The AJC was an organization sponsored, at the outset, by a mere handful of extremely rich men. It was really all in the family and “in the crowd,” and it soon became clear that a less loosely structured, larger, and more formal and all-encompassing sort of organization would be required to do the task the AJC had set for itself. As 1914—“the comma in the twentieth century”—approached, the relief of Jews in Eastern Europe became a far more overpowering problem than that of Jews on the Lower East Side. In Russia and Rumania it had become clear government policy to force Jews to emigrate, but where would they go? The slums of New York and London were overcrowded and seemed incapable of holding any more, while millions clamored to be received. In the salons of Paris, Berlin, and Vienna, anti-Semitic chatter was becoming fashionable, and even certain politicians in Washington and London were making racist allusions with the caricature of the poor Eastern European Jew who had found his way to the Lower East Side or to Whitechapel as their target. Implications of what the Jews would have to face throughout the next half-century
were beginning to dawn as, across the Continent of Europe, the lights began to go out.
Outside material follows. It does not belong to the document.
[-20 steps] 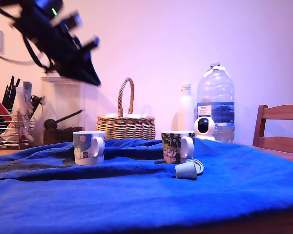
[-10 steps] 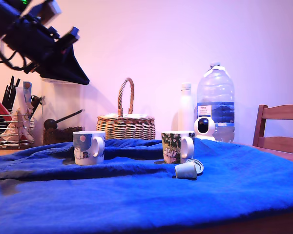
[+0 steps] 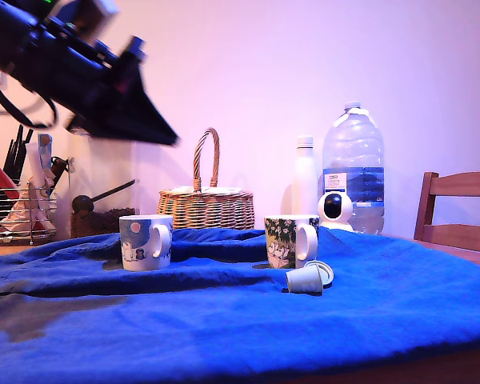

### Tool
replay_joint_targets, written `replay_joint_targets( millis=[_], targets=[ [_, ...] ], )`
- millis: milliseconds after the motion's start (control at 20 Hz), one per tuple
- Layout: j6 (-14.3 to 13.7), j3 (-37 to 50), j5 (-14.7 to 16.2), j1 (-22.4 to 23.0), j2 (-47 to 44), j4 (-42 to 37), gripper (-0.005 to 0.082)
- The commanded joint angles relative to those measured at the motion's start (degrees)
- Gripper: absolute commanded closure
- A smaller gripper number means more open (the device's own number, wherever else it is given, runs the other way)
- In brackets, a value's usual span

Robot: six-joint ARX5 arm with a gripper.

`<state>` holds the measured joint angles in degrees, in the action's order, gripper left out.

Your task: Pick up the coffee capsules on the table and drop them inside the coffee cup

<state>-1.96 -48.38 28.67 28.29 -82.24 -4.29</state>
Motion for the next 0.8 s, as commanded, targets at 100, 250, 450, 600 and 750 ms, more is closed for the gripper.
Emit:
replay_joint_targets(
  millis=[100,250,450,600,750],
  targets=[
    [-2.0,0.7,0.0,3.1,-0.2,-1.0,0.0789],
    [-2.7,0.7,0.0,3.7,-0.2,-1.2,0.0788],
    [-3.1,0.7,0.0,3.7,-0.2,-2.0,0.0788],
    [-3.1,0.7,0.0,3.7,-0.2,-2.2,0.0787],
    [-4.3,0.7,0.0,3.7,-0.2,-2.0,0.0778]
  ],
)
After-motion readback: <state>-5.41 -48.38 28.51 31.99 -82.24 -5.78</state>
During the war between 600,000 and 700,000 Jews fled eastward out of Poland and the Baltic countries, and another 100,000 from Galicia and Bukovina. Others escaped westward—half a million to Austria, perhaps 100,000 into Germany. The migrations were terrified and erratic, for no one knew where he was going or whether, or for how long, he would be allowed to stay. Some thirty thousand Jewish refugees camped, without shelter, in a Russian forest. When Turkey entered the war on the side of Germany, there was suddenly a desperate situation for Jewish communities in Palestine. Many Jews in the Holy Land had escaped from Czarist Russia, and they were now suspected as enemy aliens. At the end of August, 1914, Henry Morgenthau, who was United States Ambassador to Turkey, cabled Jacob Schiff asking for $50,000 in immediate aid. The American Jewish Committee contributed $25,000 of this figure, Schiff personally gave $12,500, and the Provisional Zionist Committee another $12,500. But as the war spread and hopes for an early peace vanished, it was obvious to Schiff that the relief work to be done in Europe was beyond the scope of the AJC.

American Jews were, of course, divided. The AJC was merely another symbol of that division. In a crisis that faced all the Jews, one could not have a factionalized solution. All Jews in America would have somehow to join in a consolidated effort.

There were, at the time, hundreds of Jewish charitable organizations in the United States. In October, 1914, Schiff asked representatives of forty of the largest to meet with his AJC. At that meeting, a committee consisting of Oscar S. Straus, Julian W. Mack, Louis D. Brandeis, Harry Fischel, and Meyer London, who “commanded the respect of every element,” was asked to select one hundred leading American Jews to be the American Jewish Relief Committee. “All Jews,” Schiff announced solemnly, “of every shade of thought, irrespective of the land of their birth, are admonished to contribute with the utmost generosity.” Louis Marshall was to be president of this new organization, and Jacob Schiff the treasurer. Schiff, however, asked that this honor be given to his son-in-law, Felix Warburg.

Working closely with Schiff, Felix decided that the treasurer's chief job would be to set up a disbursing agency through which American funds could be sent on to Europe. For this purpose—which, at first, seemed simple but which later on became so staggeringly important that it completely eclipsed its parent organization—Felix held his first
meeting of the Joint Distribution Committee of American Funds for the Relief of Jewish War Sufferers on November 27, 1914. This was the famous Joint Distribution Committee which, by the end of the war, was distributing an income of as much as $16.4 million a year.